WHAT THE TASK ASKS
Search the data for the word "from" and copy out every line that has it.

SUPPLIED MATERIAL
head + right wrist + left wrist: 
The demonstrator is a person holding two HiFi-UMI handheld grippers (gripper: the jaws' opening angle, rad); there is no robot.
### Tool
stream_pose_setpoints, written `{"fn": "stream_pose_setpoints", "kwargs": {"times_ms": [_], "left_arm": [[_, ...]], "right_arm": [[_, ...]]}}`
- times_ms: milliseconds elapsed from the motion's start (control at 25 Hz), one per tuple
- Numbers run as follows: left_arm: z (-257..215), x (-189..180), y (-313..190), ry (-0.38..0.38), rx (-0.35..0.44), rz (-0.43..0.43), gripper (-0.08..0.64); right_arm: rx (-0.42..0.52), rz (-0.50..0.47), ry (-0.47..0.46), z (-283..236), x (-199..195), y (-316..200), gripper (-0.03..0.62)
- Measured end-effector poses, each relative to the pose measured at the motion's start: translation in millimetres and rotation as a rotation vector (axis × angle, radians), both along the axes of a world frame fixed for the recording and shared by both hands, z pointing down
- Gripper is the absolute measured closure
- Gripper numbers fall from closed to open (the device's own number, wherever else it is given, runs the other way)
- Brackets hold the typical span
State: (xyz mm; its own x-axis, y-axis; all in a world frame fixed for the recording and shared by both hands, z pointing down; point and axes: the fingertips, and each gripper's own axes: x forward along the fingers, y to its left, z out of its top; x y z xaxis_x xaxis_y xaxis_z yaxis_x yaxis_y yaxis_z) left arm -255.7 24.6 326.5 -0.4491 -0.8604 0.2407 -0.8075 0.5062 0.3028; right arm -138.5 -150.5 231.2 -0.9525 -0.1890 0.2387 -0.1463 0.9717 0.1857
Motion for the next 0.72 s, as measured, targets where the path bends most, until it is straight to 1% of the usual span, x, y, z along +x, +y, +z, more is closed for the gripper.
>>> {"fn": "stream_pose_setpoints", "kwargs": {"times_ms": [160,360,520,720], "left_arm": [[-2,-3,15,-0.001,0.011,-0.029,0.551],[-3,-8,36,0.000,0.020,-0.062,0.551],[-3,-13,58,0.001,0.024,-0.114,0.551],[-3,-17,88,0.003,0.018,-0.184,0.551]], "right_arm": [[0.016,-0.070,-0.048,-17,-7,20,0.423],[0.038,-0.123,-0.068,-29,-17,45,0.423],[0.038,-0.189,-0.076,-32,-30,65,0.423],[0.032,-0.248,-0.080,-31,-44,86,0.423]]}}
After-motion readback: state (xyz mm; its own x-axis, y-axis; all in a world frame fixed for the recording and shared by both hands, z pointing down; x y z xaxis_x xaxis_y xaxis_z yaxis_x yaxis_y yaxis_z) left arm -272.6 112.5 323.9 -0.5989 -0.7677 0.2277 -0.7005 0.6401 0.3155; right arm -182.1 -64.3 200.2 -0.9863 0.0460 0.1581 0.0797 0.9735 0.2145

RESULT OF THE TASK
- times_ms: milliseconds elapsed from the motion's start (control at 25 Hz), one per tuple
- Gripper numbers fall from closed to open (the device's own number, wherever else it is given, runs the other way)

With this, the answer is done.